The share of Vancouver's containerised imports moving to the US expanded from 7.5 per cent in 2008 to 22.9 per cent in 2013, according to Newark's Journal of Commerce.



In the first quarter, Vancouver increased its share of total west coast container volume, both imports and exports, by two percentage points to 13 per cent compared to the same period a year ago. A 15 per cent year-on-year increase in traffic to 735,000 TEU fuelled the market share gain. 



Tacoma and Seattle held onto their market share of 11 per cent in the first quarter, as volume inched up one per cent to 631,000 TEU compared to the same period in 2014.



The Vancouver cargo surge reflects diverted cargo from US west coast ports from recent labour disruptions during the contract negotiations between the International Longshore and Warehouse Union (ILWU) and the Pacific Maritime Association (PMA).



However, container volumes in Seattle-Tacoma appear to be stabilising since the PMA and ILWU approved the new contract in May.
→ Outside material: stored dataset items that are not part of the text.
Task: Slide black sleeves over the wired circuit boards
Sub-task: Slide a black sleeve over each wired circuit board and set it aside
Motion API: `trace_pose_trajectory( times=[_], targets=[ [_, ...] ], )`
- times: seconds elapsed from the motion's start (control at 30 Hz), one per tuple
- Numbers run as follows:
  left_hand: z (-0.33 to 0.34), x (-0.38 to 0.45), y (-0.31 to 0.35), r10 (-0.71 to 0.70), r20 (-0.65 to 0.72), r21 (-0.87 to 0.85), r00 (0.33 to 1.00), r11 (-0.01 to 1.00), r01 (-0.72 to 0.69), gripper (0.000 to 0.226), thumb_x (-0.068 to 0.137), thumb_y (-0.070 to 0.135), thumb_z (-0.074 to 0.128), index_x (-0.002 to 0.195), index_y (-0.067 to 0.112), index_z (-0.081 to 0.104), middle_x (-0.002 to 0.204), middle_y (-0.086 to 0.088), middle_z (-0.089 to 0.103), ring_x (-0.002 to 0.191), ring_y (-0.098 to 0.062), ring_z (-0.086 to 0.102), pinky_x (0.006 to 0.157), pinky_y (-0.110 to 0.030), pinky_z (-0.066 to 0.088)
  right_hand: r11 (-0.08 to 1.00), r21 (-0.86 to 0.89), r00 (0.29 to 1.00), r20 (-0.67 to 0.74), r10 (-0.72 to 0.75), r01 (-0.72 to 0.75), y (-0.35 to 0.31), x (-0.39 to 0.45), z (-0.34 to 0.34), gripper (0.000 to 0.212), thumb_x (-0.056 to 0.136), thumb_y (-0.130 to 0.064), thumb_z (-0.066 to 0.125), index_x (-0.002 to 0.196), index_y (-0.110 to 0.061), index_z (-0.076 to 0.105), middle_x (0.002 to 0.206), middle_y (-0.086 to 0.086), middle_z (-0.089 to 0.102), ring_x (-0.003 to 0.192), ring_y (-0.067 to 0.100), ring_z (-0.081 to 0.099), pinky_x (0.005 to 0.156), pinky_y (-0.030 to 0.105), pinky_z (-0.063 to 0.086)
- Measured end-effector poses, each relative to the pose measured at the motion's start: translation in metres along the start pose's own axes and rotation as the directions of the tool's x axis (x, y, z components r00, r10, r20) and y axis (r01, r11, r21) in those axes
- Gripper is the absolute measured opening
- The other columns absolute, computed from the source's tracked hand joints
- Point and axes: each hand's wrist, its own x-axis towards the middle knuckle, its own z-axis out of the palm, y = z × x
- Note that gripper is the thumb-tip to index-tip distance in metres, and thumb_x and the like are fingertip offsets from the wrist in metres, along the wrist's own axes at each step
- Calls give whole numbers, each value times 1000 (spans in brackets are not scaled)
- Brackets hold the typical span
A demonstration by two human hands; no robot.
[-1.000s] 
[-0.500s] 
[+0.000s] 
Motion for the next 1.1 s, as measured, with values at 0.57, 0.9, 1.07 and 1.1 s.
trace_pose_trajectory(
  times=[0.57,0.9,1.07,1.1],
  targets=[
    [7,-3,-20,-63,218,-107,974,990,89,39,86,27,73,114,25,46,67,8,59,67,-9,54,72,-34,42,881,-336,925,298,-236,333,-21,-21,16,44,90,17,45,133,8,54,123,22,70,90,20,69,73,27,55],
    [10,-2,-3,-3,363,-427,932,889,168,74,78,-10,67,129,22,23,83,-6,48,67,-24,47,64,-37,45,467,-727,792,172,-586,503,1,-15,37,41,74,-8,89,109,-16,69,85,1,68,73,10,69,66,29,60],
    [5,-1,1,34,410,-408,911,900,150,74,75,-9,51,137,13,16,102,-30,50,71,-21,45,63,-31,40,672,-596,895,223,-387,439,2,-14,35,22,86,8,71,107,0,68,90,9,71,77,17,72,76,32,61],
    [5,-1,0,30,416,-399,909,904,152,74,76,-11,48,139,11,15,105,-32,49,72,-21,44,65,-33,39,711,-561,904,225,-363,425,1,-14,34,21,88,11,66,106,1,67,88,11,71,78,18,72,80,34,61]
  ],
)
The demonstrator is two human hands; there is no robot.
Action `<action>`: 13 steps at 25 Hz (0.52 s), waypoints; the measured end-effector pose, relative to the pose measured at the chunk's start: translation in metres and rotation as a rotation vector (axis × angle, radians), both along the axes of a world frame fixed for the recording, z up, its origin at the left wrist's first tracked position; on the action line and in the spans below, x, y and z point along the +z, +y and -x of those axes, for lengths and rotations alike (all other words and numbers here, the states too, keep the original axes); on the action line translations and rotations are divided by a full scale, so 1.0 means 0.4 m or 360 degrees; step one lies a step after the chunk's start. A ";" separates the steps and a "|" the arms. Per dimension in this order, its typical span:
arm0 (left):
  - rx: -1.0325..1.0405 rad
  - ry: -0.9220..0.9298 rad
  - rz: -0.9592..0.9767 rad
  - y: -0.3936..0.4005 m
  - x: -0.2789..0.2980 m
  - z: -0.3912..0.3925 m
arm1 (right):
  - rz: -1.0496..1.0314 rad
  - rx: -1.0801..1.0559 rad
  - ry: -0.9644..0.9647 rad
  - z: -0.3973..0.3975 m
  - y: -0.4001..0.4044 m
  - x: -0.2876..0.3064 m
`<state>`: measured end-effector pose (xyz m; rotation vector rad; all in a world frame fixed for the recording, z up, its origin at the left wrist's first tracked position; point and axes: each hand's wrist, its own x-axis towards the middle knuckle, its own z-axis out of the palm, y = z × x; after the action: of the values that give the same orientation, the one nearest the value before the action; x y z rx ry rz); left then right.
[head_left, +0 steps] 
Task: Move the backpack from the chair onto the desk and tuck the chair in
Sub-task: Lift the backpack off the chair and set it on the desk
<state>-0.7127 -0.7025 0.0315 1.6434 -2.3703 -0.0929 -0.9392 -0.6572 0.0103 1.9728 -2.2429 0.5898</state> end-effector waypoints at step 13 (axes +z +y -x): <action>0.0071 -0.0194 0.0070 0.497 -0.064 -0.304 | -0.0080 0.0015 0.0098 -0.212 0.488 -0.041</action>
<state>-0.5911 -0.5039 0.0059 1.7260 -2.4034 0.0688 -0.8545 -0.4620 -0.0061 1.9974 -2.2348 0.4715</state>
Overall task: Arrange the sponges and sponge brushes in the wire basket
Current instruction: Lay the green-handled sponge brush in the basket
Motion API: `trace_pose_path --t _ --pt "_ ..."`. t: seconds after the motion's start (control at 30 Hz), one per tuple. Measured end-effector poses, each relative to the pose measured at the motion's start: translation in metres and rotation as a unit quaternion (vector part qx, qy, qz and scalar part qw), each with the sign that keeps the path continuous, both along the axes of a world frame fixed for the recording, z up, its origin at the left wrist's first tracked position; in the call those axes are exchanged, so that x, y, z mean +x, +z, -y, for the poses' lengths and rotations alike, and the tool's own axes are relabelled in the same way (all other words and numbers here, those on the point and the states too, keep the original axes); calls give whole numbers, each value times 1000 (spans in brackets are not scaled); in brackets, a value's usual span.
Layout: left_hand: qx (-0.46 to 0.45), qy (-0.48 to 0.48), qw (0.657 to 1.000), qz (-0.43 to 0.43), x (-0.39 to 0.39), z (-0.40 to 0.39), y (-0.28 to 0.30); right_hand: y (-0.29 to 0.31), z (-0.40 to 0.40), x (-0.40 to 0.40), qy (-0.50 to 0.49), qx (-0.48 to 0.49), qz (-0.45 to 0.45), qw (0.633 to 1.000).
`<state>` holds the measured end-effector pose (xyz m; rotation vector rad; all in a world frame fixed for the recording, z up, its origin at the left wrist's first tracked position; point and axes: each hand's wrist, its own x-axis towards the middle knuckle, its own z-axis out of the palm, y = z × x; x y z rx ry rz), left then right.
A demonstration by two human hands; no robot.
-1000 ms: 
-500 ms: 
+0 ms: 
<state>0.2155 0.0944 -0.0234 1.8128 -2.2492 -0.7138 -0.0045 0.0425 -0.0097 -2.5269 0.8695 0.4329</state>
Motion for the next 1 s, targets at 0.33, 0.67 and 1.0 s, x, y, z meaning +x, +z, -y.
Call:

Total container volume at the port complex was flat in May compared to the same month last year. International imports declined by 0.7 per cent and international exports were down 4.7 per cent. Total container volume from January to May was up 1.6 per cent.



Despite this stabilisation, Seattle-Tacoma has lost three per cent of its market share to its Canadian competitors in the first quarter on a year-on-year basis.



Prince Rupert's Fairview container terminal opened in late 2007 and its share of total regional container volume picked up last year and has levelled off at seven per cent, although the port announced in April that it will build a second berth at the Fairview terminal that will increase total capacity to one million TEU a year.



According to Ocean Shipping Consultants, if Vancouver is going to increase its market share in the US, it will rely heavily upon the Canadian National and Canadian Pacific railways, both of which serve the port. "The business is almost entirely rail driven," said the report's authors, Andy Penfold and Dean Davison.